## Your instructions
Please reproduce the listing in its entirety, exactly as shown.
[Start of section]
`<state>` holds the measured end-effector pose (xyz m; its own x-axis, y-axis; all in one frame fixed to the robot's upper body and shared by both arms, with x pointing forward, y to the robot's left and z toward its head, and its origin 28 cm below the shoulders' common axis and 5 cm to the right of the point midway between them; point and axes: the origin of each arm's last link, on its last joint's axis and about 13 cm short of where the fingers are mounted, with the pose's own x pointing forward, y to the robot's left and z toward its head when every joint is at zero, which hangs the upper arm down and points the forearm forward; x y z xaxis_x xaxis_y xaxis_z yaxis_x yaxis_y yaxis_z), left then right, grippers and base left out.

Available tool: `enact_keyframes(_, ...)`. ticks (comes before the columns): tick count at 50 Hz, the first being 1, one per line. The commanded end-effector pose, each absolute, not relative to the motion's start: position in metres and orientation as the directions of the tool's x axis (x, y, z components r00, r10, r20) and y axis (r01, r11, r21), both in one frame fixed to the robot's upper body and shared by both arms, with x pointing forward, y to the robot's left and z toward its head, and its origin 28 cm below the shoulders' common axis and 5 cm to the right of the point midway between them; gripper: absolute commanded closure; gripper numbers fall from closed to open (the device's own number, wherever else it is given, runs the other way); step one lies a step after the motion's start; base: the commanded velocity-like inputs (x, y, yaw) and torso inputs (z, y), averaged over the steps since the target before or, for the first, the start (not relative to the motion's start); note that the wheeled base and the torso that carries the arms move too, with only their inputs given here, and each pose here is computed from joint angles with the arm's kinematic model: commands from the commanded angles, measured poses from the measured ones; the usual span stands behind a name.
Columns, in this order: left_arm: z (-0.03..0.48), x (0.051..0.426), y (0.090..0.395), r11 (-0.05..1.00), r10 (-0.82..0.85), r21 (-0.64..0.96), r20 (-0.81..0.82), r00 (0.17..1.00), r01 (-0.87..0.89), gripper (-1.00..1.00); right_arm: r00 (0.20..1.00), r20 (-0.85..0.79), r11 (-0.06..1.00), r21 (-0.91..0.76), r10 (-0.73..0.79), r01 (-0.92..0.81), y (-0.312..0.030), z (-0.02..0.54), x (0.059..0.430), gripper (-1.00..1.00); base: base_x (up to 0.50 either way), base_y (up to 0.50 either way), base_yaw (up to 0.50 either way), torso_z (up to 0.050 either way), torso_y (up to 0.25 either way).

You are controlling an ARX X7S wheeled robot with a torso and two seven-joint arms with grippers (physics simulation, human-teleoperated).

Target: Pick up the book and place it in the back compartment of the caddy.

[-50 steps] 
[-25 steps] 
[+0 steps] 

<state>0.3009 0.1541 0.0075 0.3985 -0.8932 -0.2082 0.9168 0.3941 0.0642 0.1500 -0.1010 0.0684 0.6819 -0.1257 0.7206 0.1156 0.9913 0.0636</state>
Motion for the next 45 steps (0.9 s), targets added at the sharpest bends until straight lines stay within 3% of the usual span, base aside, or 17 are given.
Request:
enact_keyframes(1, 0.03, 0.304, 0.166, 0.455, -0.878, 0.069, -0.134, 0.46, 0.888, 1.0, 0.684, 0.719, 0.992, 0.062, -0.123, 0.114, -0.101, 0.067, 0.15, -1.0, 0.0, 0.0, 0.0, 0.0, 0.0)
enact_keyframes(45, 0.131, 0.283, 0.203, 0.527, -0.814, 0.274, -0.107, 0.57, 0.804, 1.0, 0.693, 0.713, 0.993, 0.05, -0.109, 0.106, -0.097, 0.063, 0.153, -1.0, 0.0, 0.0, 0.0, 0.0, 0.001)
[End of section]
## Answer below
`<state>` holds the measured end-effector pose (xyz m; its own x-axis, y-axis; all in one frame fixed to the robot's upper body and shared by both arms, with x pointing forward, y to the robot's left and z toward its head, and its origin 28 cm below the shoulders' common axis and 5 cm to the right of the point midway between them; point and axes: the origin of each arm's last link, on its last joint's axis and about 13 cm short of where the fingers are mounted, with the pose's own x pointing forward, y to the robot's left and z toward its head when every joint is at zero, which hangs the upper arm down and points the forearm forward; x y z xaxis_x xaxis_y xaxis_z yaxis_x yaxis_y yaxis_z), left then right, grippers and base left out.

Available tool: `enact_keyframes(_, ...)`. ticks (comes before the columns): tick count at 50 Hz, the first being 1, one per line. The commanded end-effector pose, each absolute, not relative to the motion's start: position in metres and orientation as the directions of the tool's x axis (x, y, z components r00, r10, r20) and y axis (r01, r11, r21), both in one frame fixed to the robot's upper body and shared by both arms, with x pointing forward, y to the robot's left and z toward its head, and its origin 28 cm below the shoulders' common axis and 5 cm to the right of the point midway between them; gripper: absolute commanded closure; gripper numbers fall from closed to open (the device's own number, wherever else it is given, runs the other way); step one lies a step after the motion's start; base: the commanded velocity-like inputs (x, y, yaw) and torso inputs (z, y), averaged over the steps since the target before or, for the first, the start (not relative to the motion's start); note that the wheeled base and the torso that carries the arms move too, with only their inputs given here, and each pose here is computed from joint angles with the arm's kinematic model: commands from the commanded angles, measured poses from the measured ones; the usual span stands behind a name.
Columns, in this order: left_arm: z (-0.03..0.48), x (0.051..0.426), y (0.090..0.395), r11 (-0.05..1.00), r10 (-0.82..0.85), r21 (-0.64..0.96), r20 (-0.81..0.82), r00 (0.17..1.00), r01 (-0.87..0.89), gripper (-1.00..1.00); right_arm: r00 (0.20..1.00), r20 (-0.85..0.79), r11 (-0.06..1.00), r21 (-0.91..0.76), r10 (-0.73..0.79), r01 (-0.92..0.81), y (-0.312..0.030), z (-0.02..0.54), x (0.059..0.430), gripper (-1.00..1.00); base: base_x (up to 0.50 either way), base_y (up to 0.50 either way), base_yaw (up to 0.50 either way), torso_z (up to 0.050 either way), torso_y (up to 0.25 either way).

You are controlling an ARX X7S wheeled robot with a torso and two seven-joint arms with grippers (physics simulation, human-teleoperated).

Target: Pick up the book and place it in the back compartment of the caddy.

[-50 steps] 
[-25 steps] 
[+0 steps] 

<state>0.3009 0.1541 0.0075 0.3985 -0.8932 -0.2082 0.9168 0.3941 0.0642 0.1500 -0.1010 0.0684 0.6819 -0.1257 0.7206 0.1156 0.9913 0.0636</state>
Motion for the next 45 steps (0.9 s), targets added at the sharpest bends until straight lines stay within 3% of the usual span, base aside, or 17 are given.
Request:
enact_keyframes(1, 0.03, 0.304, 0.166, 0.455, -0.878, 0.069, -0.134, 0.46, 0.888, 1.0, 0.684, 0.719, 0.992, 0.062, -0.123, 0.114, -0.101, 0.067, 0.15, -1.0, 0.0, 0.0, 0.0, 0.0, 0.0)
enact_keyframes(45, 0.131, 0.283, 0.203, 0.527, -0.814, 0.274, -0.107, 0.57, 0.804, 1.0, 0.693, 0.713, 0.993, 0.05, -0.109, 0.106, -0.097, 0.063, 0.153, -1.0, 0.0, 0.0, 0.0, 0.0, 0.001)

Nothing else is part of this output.